Aging Literacies:
Training and Development Challenges for Faculty

Angela Crow
Cresskill, New Jersey: Hampton Press, Inc., 2006
ISBN 1-57273-643-7/$17.95 (paperback)/161 pages

Reviewed by Geoffrey C. Middlebrook
University of Southern California
Webtext design by John M. Bonham
University of Southern California


There is little question that the landscape of composition theory and pedagogy is changing. Equally understood is that much of the change arises from expanded notions of literacy and the emergence of media forms, phenomena that can be observed, for instance, in texts such as Stuart Selber’s Multiliteracies for a Digital Age (2004) and Writing New Media (2004) by Anne Francis Wysocki and her colleagues. Less well recognized, or at least less thoroughly studied, is the impact of these developments on the composition professoriate, more specifically as it relates to some of the myriad issues associated with aging.
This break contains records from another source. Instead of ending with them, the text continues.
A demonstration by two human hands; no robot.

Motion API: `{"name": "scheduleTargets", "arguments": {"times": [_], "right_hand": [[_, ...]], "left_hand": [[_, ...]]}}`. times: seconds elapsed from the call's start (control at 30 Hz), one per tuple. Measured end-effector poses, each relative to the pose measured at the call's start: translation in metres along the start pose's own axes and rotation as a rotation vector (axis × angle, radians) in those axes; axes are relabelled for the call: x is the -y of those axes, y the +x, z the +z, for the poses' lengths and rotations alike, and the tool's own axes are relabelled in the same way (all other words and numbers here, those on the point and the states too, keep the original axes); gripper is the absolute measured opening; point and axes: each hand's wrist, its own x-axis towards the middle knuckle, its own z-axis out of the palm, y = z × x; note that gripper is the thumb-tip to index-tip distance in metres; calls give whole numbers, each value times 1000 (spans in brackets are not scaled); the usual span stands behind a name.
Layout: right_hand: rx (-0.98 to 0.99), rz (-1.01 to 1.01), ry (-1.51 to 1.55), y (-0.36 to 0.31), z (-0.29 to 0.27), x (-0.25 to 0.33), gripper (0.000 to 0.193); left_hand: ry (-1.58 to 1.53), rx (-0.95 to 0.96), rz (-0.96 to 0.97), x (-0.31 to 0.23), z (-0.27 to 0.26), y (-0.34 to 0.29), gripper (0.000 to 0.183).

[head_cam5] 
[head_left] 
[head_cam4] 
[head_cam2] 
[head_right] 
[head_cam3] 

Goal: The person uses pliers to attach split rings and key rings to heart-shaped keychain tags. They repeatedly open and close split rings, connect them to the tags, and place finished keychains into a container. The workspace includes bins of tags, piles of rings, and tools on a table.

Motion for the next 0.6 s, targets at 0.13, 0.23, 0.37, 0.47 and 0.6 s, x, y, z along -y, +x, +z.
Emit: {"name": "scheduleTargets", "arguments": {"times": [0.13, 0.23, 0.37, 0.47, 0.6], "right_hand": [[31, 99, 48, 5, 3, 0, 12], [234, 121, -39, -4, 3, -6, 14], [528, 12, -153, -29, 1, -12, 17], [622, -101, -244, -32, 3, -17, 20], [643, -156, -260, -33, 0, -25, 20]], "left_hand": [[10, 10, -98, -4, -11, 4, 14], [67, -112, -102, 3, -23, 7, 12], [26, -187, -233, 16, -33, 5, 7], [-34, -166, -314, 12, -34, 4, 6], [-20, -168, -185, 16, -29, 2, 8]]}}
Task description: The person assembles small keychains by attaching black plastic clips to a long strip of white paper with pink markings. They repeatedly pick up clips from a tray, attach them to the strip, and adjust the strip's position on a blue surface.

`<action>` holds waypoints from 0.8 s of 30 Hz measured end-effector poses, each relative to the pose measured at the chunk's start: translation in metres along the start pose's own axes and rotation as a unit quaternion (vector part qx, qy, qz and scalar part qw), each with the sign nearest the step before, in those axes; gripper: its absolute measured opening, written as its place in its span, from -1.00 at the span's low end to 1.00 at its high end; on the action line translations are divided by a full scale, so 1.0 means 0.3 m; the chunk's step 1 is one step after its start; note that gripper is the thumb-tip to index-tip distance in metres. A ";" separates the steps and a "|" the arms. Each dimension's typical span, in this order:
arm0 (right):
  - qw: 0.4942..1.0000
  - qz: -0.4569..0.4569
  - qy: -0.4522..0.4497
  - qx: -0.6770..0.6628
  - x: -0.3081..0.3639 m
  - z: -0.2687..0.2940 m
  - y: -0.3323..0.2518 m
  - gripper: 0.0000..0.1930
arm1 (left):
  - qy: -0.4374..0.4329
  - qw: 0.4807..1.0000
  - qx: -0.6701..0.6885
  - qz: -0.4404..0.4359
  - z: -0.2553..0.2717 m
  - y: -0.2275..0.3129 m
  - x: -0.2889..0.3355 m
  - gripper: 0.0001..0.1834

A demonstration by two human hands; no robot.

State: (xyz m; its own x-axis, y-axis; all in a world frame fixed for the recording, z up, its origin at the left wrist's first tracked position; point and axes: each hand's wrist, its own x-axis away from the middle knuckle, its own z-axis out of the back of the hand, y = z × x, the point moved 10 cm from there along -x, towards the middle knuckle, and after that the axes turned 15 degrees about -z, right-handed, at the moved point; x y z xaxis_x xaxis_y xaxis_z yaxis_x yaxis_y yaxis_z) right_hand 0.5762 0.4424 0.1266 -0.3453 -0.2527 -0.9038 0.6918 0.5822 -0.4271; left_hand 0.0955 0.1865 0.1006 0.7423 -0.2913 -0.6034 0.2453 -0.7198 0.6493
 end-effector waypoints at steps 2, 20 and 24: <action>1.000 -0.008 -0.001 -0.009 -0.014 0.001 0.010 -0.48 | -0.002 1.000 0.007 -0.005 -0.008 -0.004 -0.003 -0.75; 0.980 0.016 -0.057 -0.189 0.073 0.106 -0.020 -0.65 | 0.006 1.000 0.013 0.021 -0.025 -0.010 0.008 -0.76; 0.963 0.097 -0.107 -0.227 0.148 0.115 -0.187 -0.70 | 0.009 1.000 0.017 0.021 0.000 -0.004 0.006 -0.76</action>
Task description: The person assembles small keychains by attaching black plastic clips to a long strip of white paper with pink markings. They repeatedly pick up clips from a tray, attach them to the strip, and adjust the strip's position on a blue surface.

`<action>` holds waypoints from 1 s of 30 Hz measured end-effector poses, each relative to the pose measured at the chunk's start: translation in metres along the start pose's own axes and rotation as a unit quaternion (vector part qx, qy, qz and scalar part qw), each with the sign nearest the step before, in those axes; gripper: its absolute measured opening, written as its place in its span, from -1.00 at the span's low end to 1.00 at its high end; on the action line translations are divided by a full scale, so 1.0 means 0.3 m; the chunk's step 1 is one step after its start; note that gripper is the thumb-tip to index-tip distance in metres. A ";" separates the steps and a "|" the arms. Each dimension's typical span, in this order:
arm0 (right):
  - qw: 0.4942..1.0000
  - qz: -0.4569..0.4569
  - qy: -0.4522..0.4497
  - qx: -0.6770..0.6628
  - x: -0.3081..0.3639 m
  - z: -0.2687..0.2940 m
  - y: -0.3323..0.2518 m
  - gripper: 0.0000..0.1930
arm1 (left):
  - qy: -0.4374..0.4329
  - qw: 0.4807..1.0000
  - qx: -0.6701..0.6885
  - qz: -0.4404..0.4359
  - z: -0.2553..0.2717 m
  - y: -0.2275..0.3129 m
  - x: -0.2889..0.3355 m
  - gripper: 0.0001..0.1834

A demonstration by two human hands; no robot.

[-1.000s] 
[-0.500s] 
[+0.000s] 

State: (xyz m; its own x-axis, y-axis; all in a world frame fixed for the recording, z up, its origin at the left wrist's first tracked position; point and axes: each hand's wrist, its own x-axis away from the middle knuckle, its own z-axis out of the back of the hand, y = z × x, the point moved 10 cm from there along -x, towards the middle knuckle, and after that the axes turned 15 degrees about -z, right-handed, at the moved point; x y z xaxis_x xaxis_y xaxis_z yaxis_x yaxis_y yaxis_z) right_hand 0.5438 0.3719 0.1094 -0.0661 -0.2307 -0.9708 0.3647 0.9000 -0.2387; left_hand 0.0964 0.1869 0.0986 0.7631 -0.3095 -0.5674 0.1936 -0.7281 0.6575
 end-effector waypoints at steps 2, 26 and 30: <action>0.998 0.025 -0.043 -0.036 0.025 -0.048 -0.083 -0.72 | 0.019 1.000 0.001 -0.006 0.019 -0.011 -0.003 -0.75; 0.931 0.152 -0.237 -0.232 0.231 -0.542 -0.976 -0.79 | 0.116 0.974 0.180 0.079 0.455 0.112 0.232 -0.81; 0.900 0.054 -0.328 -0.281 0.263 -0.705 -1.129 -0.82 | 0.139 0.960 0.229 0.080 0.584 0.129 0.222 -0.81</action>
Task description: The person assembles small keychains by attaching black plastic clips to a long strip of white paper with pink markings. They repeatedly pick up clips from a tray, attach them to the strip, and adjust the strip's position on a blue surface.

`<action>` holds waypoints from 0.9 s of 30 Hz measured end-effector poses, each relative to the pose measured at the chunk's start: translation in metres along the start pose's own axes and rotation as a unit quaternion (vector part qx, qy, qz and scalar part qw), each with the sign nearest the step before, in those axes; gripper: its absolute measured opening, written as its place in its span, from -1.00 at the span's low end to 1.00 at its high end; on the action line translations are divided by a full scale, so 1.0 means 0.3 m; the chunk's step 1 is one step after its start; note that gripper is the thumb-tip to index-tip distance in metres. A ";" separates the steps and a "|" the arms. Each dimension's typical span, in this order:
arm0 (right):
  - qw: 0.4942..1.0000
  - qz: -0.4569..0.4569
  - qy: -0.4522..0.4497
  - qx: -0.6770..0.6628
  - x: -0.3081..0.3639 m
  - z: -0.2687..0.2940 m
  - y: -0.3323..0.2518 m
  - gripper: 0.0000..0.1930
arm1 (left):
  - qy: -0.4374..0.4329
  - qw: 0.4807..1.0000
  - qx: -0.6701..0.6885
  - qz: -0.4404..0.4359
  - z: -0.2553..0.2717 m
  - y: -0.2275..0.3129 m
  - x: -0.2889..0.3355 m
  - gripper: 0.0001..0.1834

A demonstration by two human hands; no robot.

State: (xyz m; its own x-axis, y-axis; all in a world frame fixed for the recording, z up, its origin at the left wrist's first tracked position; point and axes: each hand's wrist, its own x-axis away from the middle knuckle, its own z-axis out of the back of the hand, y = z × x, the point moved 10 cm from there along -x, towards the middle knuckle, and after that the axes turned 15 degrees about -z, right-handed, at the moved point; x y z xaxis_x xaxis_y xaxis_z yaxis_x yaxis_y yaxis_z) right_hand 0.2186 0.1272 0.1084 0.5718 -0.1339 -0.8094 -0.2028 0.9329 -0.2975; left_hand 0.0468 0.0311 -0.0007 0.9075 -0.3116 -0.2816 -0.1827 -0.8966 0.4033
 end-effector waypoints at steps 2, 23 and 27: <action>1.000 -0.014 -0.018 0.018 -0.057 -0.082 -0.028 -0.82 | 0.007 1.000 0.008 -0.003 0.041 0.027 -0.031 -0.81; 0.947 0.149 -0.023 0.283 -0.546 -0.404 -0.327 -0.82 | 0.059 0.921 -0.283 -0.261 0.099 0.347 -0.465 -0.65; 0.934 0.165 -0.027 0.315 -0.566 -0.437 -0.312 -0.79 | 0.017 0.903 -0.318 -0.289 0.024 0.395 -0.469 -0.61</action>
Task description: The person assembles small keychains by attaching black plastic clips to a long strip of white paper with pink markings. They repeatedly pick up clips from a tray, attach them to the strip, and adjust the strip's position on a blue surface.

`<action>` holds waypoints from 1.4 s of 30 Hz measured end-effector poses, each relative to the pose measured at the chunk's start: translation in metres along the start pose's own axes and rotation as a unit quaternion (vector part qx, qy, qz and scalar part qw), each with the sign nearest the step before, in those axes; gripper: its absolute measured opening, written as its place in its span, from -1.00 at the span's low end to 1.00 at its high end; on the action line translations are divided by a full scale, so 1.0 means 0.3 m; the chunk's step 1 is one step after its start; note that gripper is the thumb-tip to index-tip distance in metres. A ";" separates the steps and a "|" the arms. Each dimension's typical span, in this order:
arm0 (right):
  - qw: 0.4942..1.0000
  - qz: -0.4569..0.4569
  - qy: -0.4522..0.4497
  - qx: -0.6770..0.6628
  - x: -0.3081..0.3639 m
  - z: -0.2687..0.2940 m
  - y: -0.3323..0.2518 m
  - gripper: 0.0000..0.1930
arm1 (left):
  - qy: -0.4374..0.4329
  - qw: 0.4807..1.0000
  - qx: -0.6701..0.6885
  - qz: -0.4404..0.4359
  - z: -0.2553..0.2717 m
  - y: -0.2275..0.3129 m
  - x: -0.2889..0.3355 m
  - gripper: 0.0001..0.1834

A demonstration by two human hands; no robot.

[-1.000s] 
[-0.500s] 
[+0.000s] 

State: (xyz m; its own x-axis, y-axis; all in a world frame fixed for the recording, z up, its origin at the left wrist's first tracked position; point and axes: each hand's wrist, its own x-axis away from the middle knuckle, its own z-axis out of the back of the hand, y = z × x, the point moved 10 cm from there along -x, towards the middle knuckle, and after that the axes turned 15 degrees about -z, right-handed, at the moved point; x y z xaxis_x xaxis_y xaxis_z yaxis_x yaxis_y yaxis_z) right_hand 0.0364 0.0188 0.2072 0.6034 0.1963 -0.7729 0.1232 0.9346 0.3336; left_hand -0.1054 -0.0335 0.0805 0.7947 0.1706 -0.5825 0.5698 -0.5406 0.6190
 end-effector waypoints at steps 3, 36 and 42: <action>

That void in the literature has now been partially filled by Angela Crow, an associate professor in the Department of Writing and Linguistics at Georgia Southern University, with her book Aging Literacies: Training and Development Challenges for Faculty (2006). From where I stand, a “digital immigrant” who strives to remain current with relevant instructional technologies and often trains others in the use thereof, Crow has produced a valuable contribution to the profession. While the book is not without shortcomings, it is worth reading by those interested in certain salient issues at the junction of rhetoric, technology, and pedagogy.